* **Task item**
Pull every line containing "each" out of the listing below.

* **Data block**
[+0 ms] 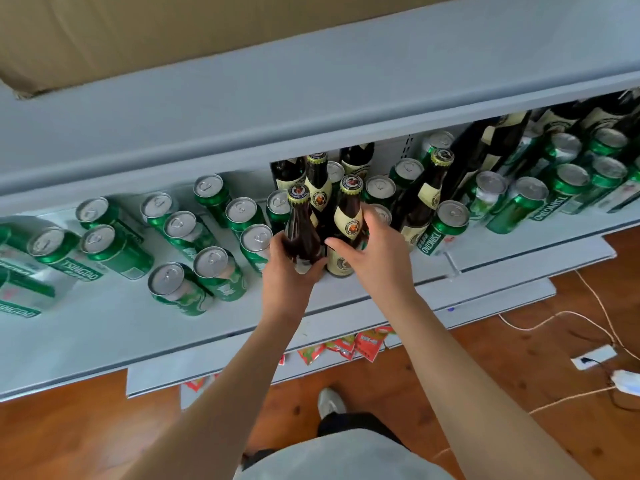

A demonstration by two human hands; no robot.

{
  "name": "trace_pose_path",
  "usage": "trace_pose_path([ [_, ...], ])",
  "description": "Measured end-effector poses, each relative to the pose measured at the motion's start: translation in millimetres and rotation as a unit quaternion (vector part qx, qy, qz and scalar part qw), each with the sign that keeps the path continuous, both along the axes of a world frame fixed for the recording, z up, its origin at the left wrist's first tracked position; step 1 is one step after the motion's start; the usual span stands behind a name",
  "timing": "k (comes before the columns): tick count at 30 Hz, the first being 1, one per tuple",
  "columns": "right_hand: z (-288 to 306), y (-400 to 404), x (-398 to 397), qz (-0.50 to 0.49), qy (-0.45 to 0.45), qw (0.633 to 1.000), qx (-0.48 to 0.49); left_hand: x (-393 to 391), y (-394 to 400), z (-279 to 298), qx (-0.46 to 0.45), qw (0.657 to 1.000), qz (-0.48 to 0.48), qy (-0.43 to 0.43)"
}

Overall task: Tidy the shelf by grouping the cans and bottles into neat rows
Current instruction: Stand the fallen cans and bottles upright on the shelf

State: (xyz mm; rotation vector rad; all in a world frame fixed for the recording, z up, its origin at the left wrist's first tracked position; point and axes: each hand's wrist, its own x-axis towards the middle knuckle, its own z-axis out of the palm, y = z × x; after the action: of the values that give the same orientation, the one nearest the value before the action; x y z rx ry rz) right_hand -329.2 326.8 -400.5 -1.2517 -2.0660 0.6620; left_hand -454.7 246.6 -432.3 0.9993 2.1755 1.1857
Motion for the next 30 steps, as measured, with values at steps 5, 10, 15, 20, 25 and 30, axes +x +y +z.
trace_pose_path([
  [5, -4, 8, 2, -0.030, -0.057, 0.995, 0.082, -4, 12, 13, -0.043, 0.997, 0.011, 0.069],
  [10, -6, 13, 1, 0.007, -0.068, 0.996, 0.059, -6, 12, 25, -0.051, 0.994, 0.010, 0.099],
  [15, -7, 13, 2, 0.018, -0.066, 0.997, 0.038, -6, 4, 38, -0.027, 0.988, 0.009, 0.150],
  [20, -10, 12, 2, 0.020, -0.063, 0.998, 0.023, -17, -3, 40, -0.005, 0.985, -0.014, 0.174],
  [25, -5, -1, 3, 0.012, -0.034, 0.999, 0.019, -14, -19, 52, 0.050, 0.982, 0.024, 0.181],
  [30, 11, -18, 12, -0.055, -0.010, 0.997, 0.049, 0, -34, 67, 0.152, 0.966, 0.029, 0.209],
])
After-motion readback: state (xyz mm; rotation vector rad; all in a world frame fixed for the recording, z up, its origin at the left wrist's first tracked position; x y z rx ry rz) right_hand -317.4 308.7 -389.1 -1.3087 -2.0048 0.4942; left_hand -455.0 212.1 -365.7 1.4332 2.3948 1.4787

* **Exercise solution**
  "description": "Measured end-effector poses, each relative to the pose measured at the motion's start: translation in millimetres and rotation as a unit quaternion (vector part qx, qy, qz and scalar part qw), each with the sign that keeps the path continuous, both along the axes of a world frame fixed for the recording, z up, its origin at the left wrist's first tracked position; step 1 is one step after the motion's start; the usual span stands behind a name",
State: (xyz mm; rotation vector rad; all in a world frame fixed for the recording, z up, its origin at the left wrist's first tracked position; point and axes: each hand's wrist, its own x-axis towards the middle knuckle, its own z-axis out of the palm, y = z × x; after the action: of the values that give the same orientation, the one nearest the value before the action; x y z rx ry rz) right_hand -329.2 326.8 -400.5 -1.2517 -2.0660 0.6620; left_hand -454.7 246.6 -432.3 0.9993 2.1755 1.1857

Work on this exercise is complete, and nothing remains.